The government's top safety regulator warned that he will challenge unsafe infotainment technologies that try to convert automobiles into smartphones on wheels.
"I'm just putting everyone on notice. A car is not a mobile device," David Strickland, administrator of the National Highway Traffic Safety Administration, told about 200 people at the Telematics Detroit 2011 conference in Novi. "I'm not in the business of helping people tweet better. I'm not in the business of helping people post on Facebook better."
Strickland and his boss, Transportation Secretary Ray LaHood, have challenged automakers, suppliers, wireless providers and software developers that minimizing driver distraction must be a priority as drivers are offered more information services in their vehicles.
Recently, in a Detroit News article:
Ford Motor Co. said today it is endorsing a federal ban on hand-held cell phone calls by drivers — becoming the first automaker to do so.
The Dearborn automaker said it is supporting a bill introduced last month by Rep. Carolyn McCarthy, D-N.Y. Pete Lawson, Ford's vice president of government affairs, said the company is backing the bill "because it represents a practical, common sense approach to a national problem."
Ford has been eager to protect its in-vehicle technologies — such as Sync and MyFord Touch — that allow drivers to make hands-free calls and receive or send some limited text messages orally.
Transportation Secretary Ray LaHood has urged drivers not to use hand-held phones behind the wheel and raised concerns about cognitive distractions from calls.
Why yes, we would love to support one of your key policies because
you are a very powerful man who can make life very difficult for us we care about safety. And our products would sell better if you banned cell phones. So yeah.

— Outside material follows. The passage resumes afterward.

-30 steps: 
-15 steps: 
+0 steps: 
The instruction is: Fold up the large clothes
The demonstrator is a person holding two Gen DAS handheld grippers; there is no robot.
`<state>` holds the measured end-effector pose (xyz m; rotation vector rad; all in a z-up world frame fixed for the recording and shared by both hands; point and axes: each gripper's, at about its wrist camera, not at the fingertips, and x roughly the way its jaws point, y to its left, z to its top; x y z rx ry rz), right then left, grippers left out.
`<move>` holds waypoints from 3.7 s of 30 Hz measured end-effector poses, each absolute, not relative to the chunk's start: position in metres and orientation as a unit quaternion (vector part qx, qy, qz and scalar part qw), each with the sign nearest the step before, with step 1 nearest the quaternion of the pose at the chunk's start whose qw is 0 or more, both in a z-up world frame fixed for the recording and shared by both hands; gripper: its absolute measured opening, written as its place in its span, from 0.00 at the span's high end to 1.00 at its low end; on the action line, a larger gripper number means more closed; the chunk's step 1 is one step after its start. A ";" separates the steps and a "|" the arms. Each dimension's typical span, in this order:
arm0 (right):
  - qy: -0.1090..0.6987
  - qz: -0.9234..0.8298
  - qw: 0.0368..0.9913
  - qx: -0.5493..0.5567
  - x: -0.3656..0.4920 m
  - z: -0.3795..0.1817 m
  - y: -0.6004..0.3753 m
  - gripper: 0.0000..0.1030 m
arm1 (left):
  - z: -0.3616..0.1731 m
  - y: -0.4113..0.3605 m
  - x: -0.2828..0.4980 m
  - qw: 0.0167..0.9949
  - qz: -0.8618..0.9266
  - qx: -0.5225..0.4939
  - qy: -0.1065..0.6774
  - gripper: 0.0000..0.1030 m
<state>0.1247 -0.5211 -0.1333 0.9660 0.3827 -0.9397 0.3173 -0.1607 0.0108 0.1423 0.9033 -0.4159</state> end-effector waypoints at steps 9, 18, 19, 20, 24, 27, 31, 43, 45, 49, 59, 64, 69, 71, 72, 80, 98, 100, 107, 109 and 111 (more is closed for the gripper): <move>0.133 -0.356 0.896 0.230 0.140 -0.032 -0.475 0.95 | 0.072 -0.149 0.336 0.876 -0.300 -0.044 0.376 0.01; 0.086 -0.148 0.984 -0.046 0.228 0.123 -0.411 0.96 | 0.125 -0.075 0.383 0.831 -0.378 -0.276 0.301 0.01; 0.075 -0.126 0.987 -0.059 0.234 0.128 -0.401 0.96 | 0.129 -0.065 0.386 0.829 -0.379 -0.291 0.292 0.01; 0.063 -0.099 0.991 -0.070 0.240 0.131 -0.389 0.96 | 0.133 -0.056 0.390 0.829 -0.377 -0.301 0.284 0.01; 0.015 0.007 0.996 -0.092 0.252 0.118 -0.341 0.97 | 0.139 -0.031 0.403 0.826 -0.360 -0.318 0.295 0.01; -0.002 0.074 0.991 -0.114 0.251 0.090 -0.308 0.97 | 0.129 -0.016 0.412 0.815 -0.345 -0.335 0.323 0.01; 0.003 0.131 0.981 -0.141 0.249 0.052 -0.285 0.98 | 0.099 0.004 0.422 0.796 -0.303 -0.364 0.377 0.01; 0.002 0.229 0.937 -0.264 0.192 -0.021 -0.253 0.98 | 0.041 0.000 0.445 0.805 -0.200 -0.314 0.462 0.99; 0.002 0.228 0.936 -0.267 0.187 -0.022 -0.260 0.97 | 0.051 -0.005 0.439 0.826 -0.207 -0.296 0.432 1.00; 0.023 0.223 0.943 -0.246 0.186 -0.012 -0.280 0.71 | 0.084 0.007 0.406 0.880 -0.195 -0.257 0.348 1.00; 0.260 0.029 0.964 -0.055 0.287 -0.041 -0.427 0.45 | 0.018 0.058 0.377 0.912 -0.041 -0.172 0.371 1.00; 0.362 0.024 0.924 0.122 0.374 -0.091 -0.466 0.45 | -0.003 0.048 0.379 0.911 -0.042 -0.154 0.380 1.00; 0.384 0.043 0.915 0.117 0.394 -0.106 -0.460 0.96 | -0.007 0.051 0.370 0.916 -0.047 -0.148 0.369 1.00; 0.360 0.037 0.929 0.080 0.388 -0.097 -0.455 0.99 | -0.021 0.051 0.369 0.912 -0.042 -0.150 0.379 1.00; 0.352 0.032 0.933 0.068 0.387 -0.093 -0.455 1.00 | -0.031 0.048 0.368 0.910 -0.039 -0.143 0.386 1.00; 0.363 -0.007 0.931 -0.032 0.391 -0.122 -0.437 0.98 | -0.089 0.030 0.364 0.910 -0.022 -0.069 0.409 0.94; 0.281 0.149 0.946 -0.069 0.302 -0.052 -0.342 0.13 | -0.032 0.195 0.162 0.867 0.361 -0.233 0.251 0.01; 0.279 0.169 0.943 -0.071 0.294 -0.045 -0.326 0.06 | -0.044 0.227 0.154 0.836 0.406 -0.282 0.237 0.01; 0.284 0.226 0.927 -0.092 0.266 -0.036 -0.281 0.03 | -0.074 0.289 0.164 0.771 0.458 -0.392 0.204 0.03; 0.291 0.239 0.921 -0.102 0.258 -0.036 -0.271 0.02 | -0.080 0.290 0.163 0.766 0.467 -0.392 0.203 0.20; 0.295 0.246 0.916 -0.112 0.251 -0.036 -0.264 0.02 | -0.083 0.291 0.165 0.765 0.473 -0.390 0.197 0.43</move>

Safety first.
Speaking of making life difficult for the American auto industry:
Young car buyers going foreign
In a troubling sign for Detroit, import brands appear to be winning over the new generation of American car buyers, people between the ages of 18 and 27.
This group, known as Generation Y or "Millennials," is showing an even greater preference for Asian brands than the Gen X consumers before them, according to a study by TrueCar.com, a data firm in Santa Monica, Calif.
Why are young car buyers choosing foreign cars?
"Based on the data, it's something for the domestics to worry about," said Jesse Toprak, a market analyst at TrueCar.com. "It shows that some of these brands come across as more youthful or hip, or have better integrated use of technology."
Millennials appear to favor cars, such as the Scion tC and Honda Civic Si, that permit a high degree of customization.
"Our young buyers are looking for ways to connect with their personal devices," said Craig Taguchi, a spokesman for Scion.
Eh, whatever. If we kill them, we’ll just bail them out again.